Copy each line of the listing below where the word "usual" turns up.

SUPPLIED MATERIAL >>
━━━━━━━━━━━━━━━━━━━━━━━━━━━━━━

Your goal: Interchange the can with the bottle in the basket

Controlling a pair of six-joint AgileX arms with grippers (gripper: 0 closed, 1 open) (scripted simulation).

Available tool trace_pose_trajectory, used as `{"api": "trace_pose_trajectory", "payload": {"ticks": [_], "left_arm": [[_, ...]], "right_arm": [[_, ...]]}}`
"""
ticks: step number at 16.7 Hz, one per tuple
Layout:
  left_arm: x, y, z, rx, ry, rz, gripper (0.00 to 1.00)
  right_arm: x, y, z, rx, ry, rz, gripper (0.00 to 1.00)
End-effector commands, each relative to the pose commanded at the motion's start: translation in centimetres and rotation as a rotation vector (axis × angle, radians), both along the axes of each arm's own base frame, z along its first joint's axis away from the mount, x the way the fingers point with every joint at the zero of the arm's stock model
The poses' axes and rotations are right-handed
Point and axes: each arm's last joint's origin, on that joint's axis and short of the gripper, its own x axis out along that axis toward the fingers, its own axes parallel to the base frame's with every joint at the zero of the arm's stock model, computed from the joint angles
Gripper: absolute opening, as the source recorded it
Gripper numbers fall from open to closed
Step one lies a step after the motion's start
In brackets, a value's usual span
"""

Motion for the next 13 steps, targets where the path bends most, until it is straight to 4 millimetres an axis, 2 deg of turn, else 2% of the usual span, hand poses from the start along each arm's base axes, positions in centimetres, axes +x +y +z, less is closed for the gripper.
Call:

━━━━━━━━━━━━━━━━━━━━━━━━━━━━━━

ANSWER TO THIS EXERCISE >>
In brackets, a value's usual span
Motion for the next 13 steps, targets where the path bends most, until it is straight to 4 millimetres an axis, 2 deg of turn, else 2% of the usual span, hand poses from the start along each arm's base axes, positions in centimetres, axes +x +y +z, less is closed for the gripper.

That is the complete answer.